What you have to do — For this task, output exactly the lines of the material below starting at the line with "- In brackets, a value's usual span" and ending at the line with "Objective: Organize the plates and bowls"; pictures are to be excluded.

Information provided —
———

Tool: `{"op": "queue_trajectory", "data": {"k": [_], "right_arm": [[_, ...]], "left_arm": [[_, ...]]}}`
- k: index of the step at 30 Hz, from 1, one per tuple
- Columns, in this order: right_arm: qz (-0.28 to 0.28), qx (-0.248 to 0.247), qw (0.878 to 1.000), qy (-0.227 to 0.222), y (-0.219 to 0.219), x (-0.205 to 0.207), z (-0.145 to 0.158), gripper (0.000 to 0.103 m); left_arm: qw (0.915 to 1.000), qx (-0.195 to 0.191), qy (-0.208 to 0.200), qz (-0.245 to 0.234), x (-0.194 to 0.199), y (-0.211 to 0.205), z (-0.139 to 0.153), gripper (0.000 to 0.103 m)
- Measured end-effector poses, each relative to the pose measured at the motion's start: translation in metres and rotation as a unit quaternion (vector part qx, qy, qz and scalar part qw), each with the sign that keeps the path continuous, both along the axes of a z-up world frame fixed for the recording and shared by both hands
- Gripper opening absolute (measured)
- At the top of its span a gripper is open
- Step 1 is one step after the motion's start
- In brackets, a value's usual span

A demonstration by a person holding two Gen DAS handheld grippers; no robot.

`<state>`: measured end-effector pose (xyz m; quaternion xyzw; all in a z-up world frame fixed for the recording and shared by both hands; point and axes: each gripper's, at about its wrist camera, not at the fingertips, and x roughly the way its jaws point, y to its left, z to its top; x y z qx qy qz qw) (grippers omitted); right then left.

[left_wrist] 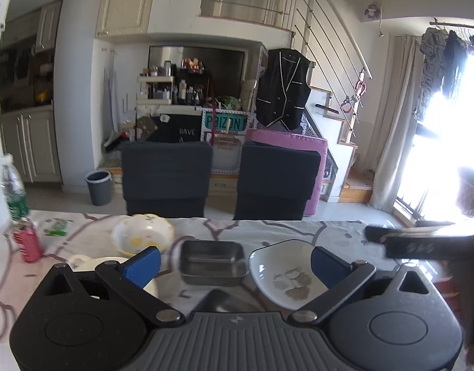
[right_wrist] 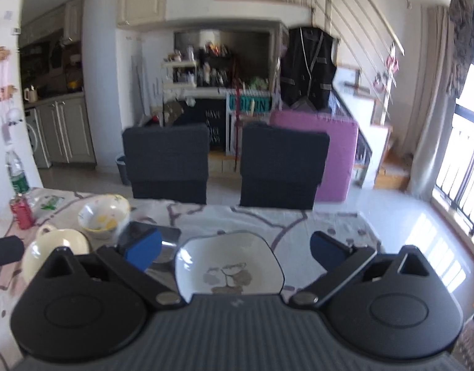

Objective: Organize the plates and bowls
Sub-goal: 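Move both grippers forward to the rim of the white ginkgo-leaf plate, then close the right gripper on the plate rim while the left gripper also clamps it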

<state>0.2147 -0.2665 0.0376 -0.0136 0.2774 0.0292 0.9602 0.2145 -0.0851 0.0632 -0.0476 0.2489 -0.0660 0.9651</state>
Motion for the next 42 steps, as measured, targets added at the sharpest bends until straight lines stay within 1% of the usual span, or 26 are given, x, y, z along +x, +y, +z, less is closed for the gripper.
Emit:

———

Worked solution —
- In brackets, a value's usual span

A demonstration by a person holding two Gen DAS handheld grippers; no robot.

`<state>`: measured end-effector pose (xyz m; quaternion xyzw; all in a z-up world frame fixed for the recording and shared by both hands; point and axes: each gripper's, at about its wrist camera, not at the fingertips, and x roughly the way its jaws point, y to its left, z to its top; x y z qx qy qz qw) (grippers omitted); right then left.

[left_wrist] 
[right_wrist] 

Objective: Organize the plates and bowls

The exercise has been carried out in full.